[Aim of the exercise]
Could you reproduce the lines below from the one with "shows under 30" through the one with "thing at (315, 431)"? Keep both ends and add nothing.

[Stored data entries]
..............................

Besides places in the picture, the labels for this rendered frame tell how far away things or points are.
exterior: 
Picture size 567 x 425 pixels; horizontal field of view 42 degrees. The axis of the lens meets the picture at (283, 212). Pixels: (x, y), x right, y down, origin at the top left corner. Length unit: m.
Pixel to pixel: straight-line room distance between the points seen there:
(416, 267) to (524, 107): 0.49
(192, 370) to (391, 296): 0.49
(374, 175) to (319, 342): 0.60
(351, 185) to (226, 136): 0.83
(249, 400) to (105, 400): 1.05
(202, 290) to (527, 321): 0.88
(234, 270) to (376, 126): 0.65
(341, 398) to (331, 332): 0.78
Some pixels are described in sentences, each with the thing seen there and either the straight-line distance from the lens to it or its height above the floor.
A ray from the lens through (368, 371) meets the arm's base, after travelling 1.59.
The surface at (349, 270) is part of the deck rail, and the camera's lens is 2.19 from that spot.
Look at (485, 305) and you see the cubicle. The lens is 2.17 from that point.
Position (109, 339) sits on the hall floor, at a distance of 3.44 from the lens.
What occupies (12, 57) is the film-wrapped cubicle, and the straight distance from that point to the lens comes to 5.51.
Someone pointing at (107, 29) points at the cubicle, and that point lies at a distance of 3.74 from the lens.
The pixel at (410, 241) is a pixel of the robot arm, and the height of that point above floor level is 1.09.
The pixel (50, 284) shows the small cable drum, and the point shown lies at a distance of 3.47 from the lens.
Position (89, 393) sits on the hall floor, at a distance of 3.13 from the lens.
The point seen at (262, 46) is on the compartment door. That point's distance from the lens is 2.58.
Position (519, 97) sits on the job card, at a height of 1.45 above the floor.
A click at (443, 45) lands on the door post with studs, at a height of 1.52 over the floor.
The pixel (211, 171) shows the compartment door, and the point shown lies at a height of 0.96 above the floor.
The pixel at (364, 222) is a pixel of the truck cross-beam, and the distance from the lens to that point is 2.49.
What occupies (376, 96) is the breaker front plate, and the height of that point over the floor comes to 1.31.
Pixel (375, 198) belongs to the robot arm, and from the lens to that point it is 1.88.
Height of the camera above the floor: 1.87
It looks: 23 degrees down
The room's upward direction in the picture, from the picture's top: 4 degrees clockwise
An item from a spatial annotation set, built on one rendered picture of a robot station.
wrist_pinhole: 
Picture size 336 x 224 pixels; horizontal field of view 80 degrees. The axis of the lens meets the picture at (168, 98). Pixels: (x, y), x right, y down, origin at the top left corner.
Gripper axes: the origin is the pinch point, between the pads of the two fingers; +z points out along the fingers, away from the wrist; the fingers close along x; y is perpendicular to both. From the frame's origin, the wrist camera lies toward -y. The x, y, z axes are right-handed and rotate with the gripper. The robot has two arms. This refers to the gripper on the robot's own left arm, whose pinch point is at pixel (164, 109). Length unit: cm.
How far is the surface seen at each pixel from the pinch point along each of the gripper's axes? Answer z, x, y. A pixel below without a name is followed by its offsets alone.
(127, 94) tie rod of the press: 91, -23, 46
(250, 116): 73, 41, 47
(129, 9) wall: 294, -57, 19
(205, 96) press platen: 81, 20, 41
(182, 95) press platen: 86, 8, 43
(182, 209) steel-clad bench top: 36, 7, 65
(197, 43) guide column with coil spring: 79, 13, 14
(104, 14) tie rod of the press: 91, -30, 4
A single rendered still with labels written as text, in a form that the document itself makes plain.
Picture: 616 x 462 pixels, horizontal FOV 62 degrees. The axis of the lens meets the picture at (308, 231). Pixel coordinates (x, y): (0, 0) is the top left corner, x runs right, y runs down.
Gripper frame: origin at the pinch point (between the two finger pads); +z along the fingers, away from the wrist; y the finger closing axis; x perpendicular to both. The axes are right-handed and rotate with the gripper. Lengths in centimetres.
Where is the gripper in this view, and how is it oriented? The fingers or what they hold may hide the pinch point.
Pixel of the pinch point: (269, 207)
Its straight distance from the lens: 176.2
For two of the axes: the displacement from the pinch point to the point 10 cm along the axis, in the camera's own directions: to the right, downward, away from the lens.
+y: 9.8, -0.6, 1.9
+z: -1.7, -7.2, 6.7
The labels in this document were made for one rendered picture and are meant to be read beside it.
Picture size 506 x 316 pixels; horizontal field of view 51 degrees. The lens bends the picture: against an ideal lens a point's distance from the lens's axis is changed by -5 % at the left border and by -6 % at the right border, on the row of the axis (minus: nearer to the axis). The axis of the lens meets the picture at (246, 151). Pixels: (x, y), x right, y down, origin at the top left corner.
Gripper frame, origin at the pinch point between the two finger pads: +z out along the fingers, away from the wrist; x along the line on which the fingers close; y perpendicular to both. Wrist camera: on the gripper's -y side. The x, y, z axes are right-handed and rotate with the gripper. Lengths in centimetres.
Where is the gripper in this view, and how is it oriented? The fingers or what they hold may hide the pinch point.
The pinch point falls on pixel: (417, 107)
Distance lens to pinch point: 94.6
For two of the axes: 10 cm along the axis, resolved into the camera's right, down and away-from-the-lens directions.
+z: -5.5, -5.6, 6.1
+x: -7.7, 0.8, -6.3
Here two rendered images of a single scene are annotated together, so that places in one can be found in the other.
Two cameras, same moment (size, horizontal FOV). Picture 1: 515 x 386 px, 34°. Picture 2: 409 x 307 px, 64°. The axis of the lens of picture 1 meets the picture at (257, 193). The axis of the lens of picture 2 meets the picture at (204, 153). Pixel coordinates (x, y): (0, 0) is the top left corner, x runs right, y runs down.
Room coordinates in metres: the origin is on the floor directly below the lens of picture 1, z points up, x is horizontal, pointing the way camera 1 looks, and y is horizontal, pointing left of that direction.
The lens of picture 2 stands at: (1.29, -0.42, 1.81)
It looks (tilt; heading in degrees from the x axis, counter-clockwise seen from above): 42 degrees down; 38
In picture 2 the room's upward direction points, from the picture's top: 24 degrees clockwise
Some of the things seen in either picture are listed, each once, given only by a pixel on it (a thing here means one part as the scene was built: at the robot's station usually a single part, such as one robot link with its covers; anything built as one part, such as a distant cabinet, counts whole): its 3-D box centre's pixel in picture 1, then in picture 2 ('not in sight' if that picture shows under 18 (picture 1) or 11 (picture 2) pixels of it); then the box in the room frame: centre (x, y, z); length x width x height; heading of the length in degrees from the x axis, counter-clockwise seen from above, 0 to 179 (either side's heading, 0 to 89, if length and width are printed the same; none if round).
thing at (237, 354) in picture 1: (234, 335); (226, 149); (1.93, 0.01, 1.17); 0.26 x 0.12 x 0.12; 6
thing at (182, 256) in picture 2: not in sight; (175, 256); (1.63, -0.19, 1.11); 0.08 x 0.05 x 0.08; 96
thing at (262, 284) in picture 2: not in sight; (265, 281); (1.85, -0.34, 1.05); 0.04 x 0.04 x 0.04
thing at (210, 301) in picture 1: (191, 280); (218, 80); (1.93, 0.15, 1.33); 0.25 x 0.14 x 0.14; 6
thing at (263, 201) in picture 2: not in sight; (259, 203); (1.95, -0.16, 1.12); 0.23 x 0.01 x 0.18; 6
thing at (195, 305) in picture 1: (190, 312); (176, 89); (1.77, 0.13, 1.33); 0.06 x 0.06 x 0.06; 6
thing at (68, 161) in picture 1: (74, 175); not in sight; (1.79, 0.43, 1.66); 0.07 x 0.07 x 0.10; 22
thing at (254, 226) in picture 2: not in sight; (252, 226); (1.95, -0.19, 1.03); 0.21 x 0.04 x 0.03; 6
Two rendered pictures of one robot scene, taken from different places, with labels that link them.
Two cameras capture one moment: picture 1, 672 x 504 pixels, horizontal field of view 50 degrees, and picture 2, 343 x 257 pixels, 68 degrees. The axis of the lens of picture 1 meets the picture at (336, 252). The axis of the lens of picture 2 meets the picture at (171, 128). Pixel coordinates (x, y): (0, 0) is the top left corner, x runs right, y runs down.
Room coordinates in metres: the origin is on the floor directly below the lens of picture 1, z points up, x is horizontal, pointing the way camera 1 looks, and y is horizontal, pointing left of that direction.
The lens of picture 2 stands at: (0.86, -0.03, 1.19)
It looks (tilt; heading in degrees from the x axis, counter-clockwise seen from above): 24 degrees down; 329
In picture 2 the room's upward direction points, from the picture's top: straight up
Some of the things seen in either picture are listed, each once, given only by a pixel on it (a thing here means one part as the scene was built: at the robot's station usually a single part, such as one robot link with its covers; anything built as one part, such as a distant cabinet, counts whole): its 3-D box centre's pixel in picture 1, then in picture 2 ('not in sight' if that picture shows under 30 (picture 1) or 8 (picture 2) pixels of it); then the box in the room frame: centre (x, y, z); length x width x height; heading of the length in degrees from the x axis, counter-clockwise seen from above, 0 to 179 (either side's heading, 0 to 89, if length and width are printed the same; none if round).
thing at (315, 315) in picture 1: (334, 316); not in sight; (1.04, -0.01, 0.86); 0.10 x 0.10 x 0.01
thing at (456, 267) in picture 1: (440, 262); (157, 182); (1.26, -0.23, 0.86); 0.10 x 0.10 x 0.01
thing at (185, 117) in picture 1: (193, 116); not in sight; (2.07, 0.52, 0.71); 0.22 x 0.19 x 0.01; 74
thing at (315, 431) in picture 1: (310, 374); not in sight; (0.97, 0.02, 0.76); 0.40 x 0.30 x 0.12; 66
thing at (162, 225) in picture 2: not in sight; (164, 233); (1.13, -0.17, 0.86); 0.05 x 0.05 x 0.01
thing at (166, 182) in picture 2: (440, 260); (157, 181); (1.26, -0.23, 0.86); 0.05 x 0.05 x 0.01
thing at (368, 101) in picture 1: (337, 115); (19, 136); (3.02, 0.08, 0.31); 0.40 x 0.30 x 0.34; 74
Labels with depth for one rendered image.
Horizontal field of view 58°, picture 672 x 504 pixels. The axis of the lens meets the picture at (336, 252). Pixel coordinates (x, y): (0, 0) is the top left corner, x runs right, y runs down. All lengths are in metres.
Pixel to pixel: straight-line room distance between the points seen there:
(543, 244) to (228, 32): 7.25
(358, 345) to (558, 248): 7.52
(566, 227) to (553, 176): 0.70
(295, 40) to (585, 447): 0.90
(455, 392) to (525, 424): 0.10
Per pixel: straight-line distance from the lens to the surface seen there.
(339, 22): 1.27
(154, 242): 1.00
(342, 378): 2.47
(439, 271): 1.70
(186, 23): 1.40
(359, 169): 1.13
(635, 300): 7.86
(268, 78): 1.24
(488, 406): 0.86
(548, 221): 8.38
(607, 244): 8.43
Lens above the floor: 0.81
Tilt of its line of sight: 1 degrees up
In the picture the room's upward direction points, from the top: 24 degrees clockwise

..............................

[Answer to this problem]
Some of the things seen in either picture are listed, each once, given only by a pixel on it (a thing here means one part as the scene was built: at the robot's station usually a single part, such as one robot link with its covers; anything built as one part, such as a distant cabinet, counts whole): its 3-D box centre's pixel in picture 1, then in picture 2 ('not in sight' if that picture shows under 30 (picture 1) or 8 (picture 2) pixels of it); then the box in the room frame: centre (x, y, z); length x width x height; heading of the length in degrees from the x axis, counter-clockwise seen from above, 0 to 179 (either side's heading, 0 to 89, if length and width are printed the same; none if round).
thing at (315, 315) in picture 1: (334, 316); not in sight; (1.04, -0.01, 0.86); 0.10 x 0.10 x 0.01
thing at (456, 267) in picture 1: (440, 262); (157, 182); (1.26, -0.23, 0.86); 0.10 x 0.10 x 0.01
thing at (185, 117) in picture 1: (193, 116); not in sight; (2.07, 0.52, 0.71); 0.22 x 0.19 x 0.01; 74
thing at (315, 431) in picture 1: (310, 374); not in sight; (0.97, 0.02, 0.76); 0.40 x 0.30 x 0.12; 66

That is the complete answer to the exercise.